Keras custom models deteriorates after save and reload

Hi!
I noted that other persons encountered the same following problem, as me.
(https://datascience.stackexchange.com/questions/94919/predictions-become-random-after-loading-a-custom-saved-keras-model)
Description: I created a Keras model with a custom layer and I noticed that the results deteriorates significantly if I save and reload it.
To clarify, in the scenario 1 everything works fine every time. In scenario 1, I build the model then I compile and train it. But in scenario 2 (I build the model, save it untrained, reload it and then I compile and train it) the results deteriorates significantly.

I have been thinking about whether some of the parameters of the custom layers (i.e learning rate) are not correctly saved. But this shouldn’t be the case because I always recompile the model after reloading it. So at this point I do not know what can cause the problem.

I will appreciate any advise.

Can you reproduce this with a dummy Colab example?

I have a dummy notebook but the problem is not easily reproducible. Appears at random and not very often.

Have you tried with input_signature?

Not yet. I did some tests and I believe I understand from where the problem is coming: in the call function I also use three global variables and I believe that the problem comes from the way how the keras model use these variables when it is loaded. To explain: in the Call function, the model parameters are used together with global variables in a formula, in order to compute some results.
The learnt model parameters are almost the same if I train the model after I build it or after I load it. But then, if I complete ‘by hand’ the remaining computations, the results in both scenarios are OK (almost the same - as expected). The only difference is that the loaded model reports wrong (much different than expected) results, although global variables as well as learnt parameters are the same in both scenarios.
So, applying the same computation on the same inputs should result in the same result, but it is not.

The results using same parameters and variables in these scenarios, are different, like this:

for item 123 : scenario is - load + train
po: 2.47, el: -14.24

for item 123 : scenario is - build + train
po: 1.92, el: -3.67

Yes sorry the comment was for your other retracing thread at:
https://tensorflow-prod.ospodiscourse.com/t/custom-model-trigerring-retracing-warning/3722?u=bhack

Can you reproduce the error in a small Colab?

1 Like

Yes, how can I send it to you? ( I have a local notebook not a colab)

In the dummy notebook are two sets of data and the problem is as follows: starting from scratch, with a first set of data, everything is OK (results for build model + train are the same as the ones for load model + train). The problem appears when I continue with a subsequent set of data: the results for build model + train are different than the ones for load model + train.

If you can reproduce this with dummy data you can share a minimal example with a Github gist notebook or a free Google Colab notebook

1 Like

Here it is. The same model generates also the warning below.

“WARNING:tensorflow:6 out of the last 8 calls to <function Model.make_predict_function…predict_function at 0x7f90184d5310> triggered tf.function retracing. Tracing is expensive and the excessive number of tracings could be due to (1) creating @tf.function repeatedly in a loop, (2) passing tensors with different shapes, (3) passing Python objects instead of tensors. For (1), please define your @tf.function outside of the loop.

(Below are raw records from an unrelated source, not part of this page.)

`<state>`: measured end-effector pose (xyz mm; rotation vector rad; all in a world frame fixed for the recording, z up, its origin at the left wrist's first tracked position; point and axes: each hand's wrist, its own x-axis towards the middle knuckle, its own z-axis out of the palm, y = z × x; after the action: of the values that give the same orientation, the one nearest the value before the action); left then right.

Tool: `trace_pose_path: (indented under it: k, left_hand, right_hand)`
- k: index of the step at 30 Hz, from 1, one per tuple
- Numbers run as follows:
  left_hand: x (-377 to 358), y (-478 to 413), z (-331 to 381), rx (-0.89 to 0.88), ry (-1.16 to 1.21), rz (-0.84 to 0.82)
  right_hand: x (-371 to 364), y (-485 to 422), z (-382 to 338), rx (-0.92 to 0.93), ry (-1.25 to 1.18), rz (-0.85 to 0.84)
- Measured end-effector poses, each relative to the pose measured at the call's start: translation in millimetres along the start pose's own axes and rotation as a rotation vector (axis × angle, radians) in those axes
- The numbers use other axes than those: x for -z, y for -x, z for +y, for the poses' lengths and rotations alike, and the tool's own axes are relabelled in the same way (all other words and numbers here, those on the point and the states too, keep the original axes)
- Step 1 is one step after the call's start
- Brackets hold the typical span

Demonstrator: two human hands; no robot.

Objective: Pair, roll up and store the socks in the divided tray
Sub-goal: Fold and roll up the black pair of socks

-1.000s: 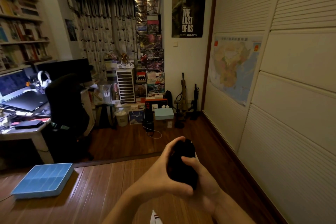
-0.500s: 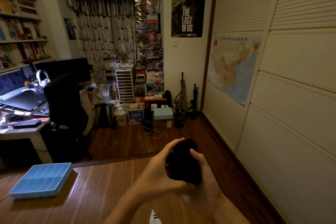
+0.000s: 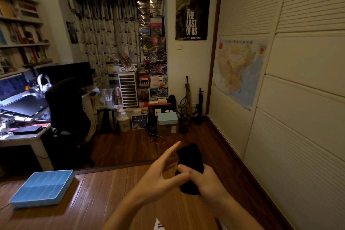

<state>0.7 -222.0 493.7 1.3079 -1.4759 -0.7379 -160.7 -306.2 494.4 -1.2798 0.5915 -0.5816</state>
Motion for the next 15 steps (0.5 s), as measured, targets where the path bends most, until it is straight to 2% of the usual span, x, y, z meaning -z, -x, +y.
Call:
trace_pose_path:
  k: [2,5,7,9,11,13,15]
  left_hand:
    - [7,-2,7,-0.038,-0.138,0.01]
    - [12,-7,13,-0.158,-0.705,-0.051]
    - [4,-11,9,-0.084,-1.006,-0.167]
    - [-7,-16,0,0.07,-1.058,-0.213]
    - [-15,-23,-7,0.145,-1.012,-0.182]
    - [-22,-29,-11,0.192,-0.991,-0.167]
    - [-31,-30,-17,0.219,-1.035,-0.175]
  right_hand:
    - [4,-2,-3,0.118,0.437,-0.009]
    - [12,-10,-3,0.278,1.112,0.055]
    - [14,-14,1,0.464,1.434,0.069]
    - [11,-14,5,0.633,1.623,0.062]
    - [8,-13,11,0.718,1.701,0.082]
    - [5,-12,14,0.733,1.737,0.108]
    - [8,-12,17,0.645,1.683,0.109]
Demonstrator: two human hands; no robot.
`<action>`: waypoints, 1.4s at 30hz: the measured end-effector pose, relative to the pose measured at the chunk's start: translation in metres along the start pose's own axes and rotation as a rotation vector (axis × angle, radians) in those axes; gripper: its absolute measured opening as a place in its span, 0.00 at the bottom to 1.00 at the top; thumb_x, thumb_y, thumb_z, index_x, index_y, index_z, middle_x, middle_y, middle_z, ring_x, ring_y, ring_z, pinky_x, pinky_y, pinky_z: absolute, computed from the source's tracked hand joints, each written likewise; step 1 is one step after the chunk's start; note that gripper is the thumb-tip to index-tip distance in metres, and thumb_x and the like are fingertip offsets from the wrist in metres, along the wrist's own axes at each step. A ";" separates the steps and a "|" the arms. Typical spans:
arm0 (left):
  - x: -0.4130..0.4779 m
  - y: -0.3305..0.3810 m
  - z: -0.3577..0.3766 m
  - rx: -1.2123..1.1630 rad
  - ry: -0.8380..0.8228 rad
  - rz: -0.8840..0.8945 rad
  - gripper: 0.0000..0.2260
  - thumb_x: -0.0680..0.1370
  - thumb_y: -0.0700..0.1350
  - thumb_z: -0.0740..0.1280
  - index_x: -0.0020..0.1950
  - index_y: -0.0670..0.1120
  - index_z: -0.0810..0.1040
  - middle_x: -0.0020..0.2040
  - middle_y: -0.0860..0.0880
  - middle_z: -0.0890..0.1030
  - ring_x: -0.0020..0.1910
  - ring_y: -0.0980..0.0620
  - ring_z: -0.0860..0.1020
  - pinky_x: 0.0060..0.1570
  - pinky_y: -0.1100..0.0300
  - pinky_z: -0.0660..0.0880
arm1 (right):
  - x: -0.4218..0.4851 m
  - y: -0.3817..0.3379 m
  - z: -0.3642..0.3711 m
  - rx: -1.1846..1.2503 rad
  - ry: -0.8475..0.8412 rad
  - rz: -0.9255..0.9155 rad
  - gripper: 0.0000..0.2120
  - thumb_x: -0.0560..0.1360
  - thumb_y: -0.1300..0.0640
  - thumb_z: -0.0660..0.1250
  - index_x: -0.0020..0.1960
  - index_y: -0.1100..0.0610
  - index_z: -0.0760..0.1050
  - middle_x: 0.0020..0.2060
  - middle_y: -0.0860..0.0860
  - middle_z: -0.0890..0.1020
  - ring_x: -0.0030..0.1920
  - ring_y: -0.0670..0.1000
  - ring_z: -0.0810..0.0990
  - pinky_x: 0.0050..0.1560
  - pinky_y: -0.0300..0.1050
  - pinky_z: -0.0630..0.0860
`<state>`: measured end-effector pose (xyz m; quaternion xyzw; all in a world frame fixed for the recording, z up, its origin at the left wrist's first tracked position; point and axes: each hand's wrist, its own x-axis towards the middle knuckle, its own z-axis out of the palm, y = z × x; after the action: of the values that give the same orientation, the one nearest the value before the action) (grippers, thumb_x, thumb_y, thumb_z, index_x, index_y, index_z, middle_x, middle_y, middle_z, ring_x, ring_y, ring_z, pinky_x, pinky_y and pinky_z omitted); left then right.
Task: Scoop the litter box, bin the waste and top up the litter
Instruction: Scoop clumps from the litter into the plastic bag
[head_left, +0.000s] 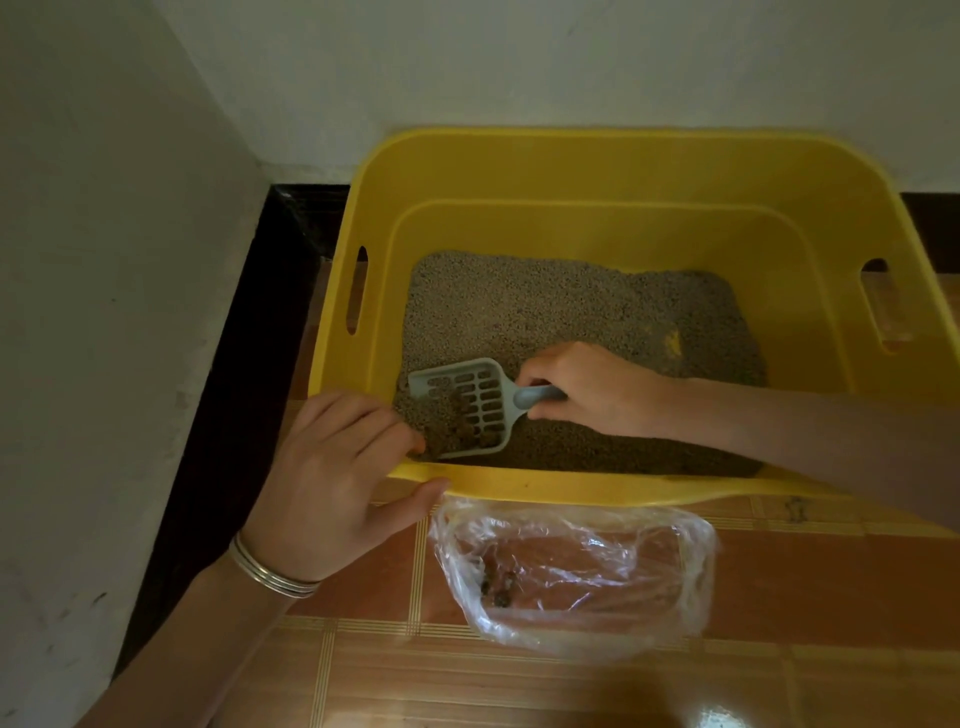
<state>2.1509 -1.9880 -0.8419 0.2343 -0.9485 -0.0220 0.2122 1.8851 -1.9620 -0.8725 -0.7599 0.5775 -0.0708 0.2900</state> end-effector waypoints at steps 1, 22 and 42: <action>0.000 0.000 0.000 -0.001 -0.002 0.002 0.17 0.75 0.56 0.65 0.38 0.44 0.80 0.37 0.51 0.80 0.43 0.48 0.77 0.50 0.56 0.66 | -0.001 0.000 0.000 0.022 -0.008 0.011 0.08 0.72 0.56 0.69 0.49 0.57 0.76 0.40 0.46 0.75 0.40 0.45 0.72 0.37 0.31 0.64; 0.001 0.009 -0.005 0.045 -0.060 -0.067 0.15 0.74 0.57 0.63 0.40 0.46 0.80 0.36 0.52 0.78 0.39 0.48 0.76 0.47 0.56 0.68 | -0.084 0.029 -0.043 0.131 0.176 0.302 0.11 0.70 0.58 0.72 0.52 0.56 0.79 0.44 0.48 0.80 0.42 0.41 0.75 0.43 0.25 0.68; -0.018 0.018 -0.020 -0.017 -0.167 -0.016 0.22 0.79 0.57 0.54 0.58 0.42 0.77 0.51 0.48 0.78 0.52 0.49 0.74 0.62 0.53 0.64 | -0.150 -0.037 -0.080 0.180 0.245 0.331 0.11 0.68 0.52 0.71 0.50 0.46 0.78 0.43 0.39 0.80 0.45 0.40 0.78 0.46 0.36 0.73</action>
<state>2.1657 -1.9622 -0.8282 0.2375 -0.9607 -0.0513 0.1341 1.8325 -1.8465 -0.7533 -0.6116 0.7163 -0.1653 0.2923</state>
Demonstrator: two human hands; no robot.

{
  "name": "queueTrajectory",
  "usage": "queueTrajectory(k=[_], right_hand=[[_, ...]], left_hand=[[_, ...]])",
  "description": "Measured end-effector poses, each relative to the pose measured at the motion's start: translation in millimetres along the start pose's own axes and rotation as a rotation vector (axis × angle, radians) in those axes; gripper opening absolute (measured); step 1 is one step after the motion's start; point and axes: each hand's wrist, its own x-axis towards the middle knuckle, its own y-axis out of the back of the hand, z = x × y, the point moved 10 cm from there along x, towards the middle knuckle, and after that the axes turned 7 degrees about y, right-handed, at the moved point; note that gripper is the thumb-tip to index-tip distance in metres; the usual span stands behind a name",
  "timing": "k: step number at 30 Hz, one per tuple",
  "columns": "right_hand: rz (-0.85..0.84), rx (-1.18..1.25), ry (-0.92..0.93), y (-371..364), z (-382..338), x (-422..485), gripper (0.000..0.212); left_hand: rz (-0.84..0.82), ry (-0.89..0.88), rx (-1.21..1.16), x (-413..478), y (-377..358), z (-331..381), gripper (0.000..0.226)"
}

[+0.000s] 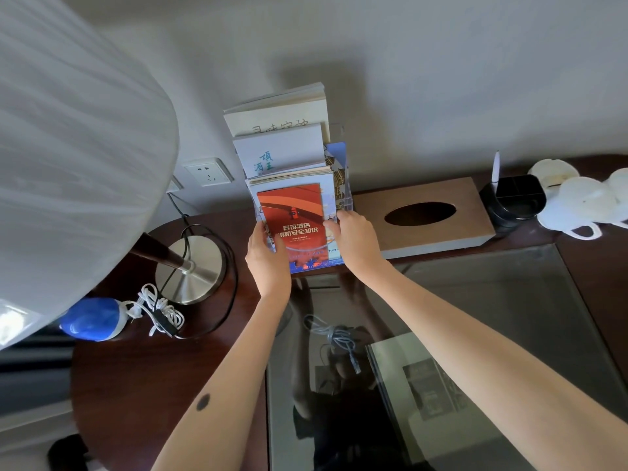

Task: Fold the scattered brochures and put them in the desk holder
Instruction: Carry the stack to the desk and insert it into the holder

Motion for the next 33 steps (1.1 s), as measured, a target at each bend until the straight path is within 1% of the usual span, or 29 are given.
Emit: queueTrajectory(k=[6,9,11,13,15,17,18,20,23,25,28,30,33], right_hand=[[-0.007,-0.006,-0.034,1.2,-1.0,-1.0,0.034],[0.000,0.000,-0.046,2.2,-0.5,-2.3,0.034],[-0.004,0.019,-0.053,3.1,-0.8,-1.9,0.032],[0.028,0.055,-0.063,8.6,-1.7,-1.8,0.032],[0.106,0.091,-0.058,20.5,-5.5,-2.4,0.031],[0.206,0.133,-0.012,36.2,-14.1,-2.0,0.032],[0.246,0.179,0.010,43.3,-18.6,-0.9,0.033],[0.287,0.323,0.034,51.7,-27.2,3.1,0.034],[0.291,0.526,0.036,52.7,-38.9,5.3,0.034],[0.268,0.570,0.023,46.8,-42.6,3.0,0.035],[0.224,0.652,-0.056,34.0,-41.3,-0.1,0.042],[0.234,0.696,-0.099,31.2,-39.6,-0.6,0.043],[0.256,0.722,-0.107,32.4,-38.5,-3.4,0.042]], left_hand=[[-0.058,-0.040,0.133,7.3,-2.5,2.4,0.022],[-0.080,-0.096,0.240,15.2,-0.5,6.6,0.025],[-0.094,-0.102,0.251,20.9,1.7,7.4,0.028],[-0.071,-0.113,0.247,22.7,5.8,8.9,0.029],[-0.015,-0.127,0.193,20.1,11.8,13.3,0.030],[0.028,-0.101,0.073,18.2,16.5,18.4,0.036],[0.024,-0.067,0.008,19.4,15.8,19.6,0.038],[-0.044,0.006,-0.129,23.0,6.8,21.1,0.038],[-0.120,0.118,-0.273,24.2,-3.5,20.0,0.042],[-0.119,0.152,-0.300,23.7,-5.1,16.6,0.043],[-0.129,0.168,-0.328,21.8,-6.2,16.7,0.041],[-0.135,0.168,-0.348,21.0,-5.4,18.7,0.040],[-0.129,0.159,-0.395,19.7,-1.3,18.3,0.039]])
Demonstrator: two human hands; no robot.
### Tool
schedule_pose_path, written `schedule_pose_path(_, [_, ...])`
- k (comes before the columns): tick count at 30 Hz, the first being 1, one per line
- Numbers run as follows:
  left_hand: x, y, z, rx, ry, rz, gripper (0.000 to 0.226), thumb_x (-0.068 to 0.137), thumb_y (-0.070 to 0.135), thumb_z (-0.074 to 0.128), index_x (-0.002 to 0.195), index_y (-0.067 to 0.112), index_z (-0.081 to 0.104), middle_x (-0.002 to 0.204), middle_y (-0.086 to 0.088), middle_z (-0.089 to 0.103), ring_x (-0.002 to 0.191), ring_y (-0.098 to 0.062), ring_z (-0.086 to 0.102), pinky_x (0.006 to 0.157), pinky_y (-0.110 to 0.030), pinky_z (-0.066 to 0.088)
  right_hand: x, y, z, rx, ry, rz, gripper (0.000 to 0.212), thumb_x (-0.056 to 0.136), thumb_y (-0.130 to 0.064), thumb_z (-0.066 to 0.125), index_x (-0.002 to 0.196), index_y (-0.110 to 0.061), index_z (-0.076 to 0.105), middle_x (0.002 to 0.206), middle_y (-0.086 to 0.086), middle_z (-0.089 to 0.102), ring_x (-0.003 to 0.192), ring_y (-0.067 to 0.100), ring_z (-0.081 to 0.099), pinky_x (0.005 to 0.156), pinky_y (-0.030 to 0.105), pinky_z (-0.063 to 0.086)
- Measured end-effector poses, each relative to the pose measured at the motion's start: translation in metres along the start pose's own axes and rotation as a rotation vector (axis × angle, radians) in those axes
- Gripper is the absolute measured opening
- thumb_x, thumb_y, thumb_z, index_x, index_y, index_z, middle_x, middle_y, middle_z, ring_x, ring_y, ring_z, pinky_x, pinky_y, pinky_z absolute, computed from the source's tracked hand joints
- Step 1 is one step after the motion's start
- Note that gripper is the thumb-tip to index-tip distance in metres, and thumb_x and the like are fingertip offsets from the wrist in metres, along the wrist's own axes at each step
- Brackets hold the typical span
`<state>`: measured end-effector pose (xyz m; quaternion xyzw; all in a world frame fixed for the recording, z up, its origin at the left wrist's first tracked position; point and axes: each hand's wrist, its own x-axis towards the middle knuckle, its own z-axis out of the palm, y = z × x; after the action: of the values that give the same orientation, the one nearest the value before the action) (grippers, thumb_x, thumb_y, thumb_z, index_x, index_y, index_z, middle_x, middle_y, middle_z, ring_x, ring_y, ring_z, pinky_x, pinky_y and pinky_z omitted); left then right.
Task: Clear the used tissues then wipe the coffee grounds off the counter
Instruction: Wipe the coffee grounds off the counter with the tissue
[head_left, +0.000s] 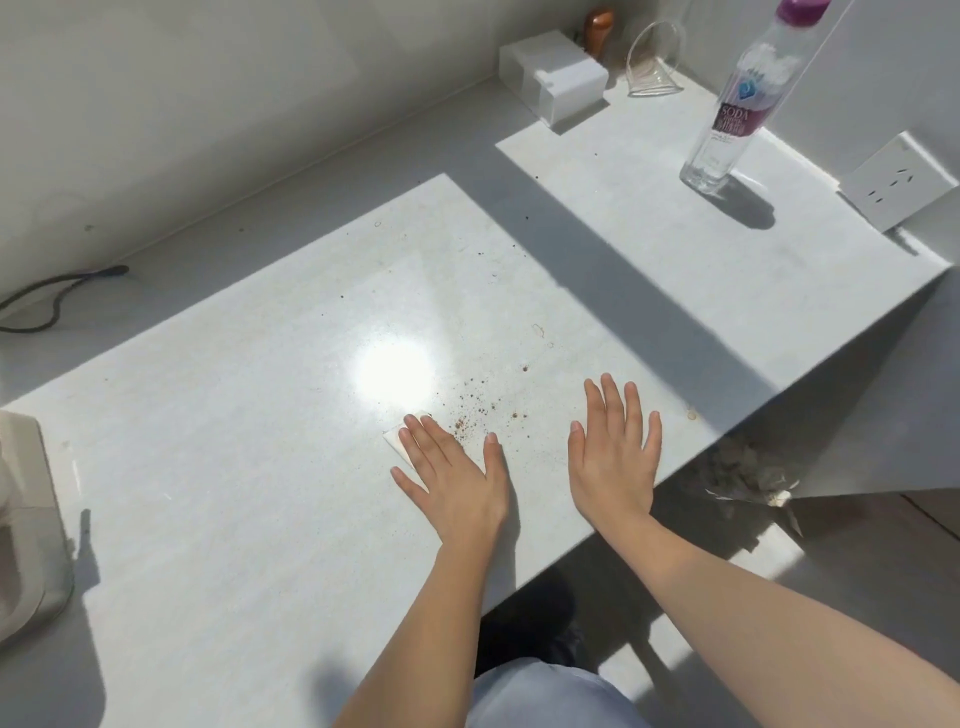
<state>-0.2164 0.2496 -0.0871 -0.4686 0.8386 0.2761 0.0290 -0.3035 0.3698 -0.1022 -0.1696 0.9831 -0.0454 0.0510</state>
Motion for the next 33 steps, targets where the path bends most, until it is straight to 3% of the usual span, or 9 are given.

For (2), @tf.function has experimental_relax_shapes=True option that relaxes argument shapes that can avoid unnecessary retracing. For (3), please refer to Better performance with tf.function | TensorFlow Core and tf.function | TensorFlow Core v2.6.0 for more details.”

Test with second set of data = Not OK (results for build + train are different than load + train)

Where is in the notebook the case build + train?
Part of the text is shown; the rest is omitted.